## WORK INSTRUCTIONS
The records below must be reproduced exactly, excluding any pictures.

-- DATA UNDER STUDY follows --

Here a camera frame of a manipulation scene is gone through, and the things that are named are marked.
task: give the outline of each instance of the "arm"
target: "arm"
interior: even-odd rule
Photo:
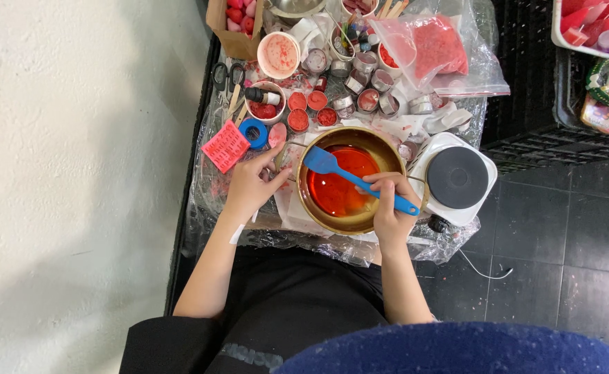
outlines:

-- DATA UNDER STUDY concluded --

## ANSWER AREA
Here a camera frame of a manipulation scene is gone through, and the things that are named are marked.
task: give the outline of each instance of the "arm"
target: "arm"
interior: even-odd rule
Photo:
outlines:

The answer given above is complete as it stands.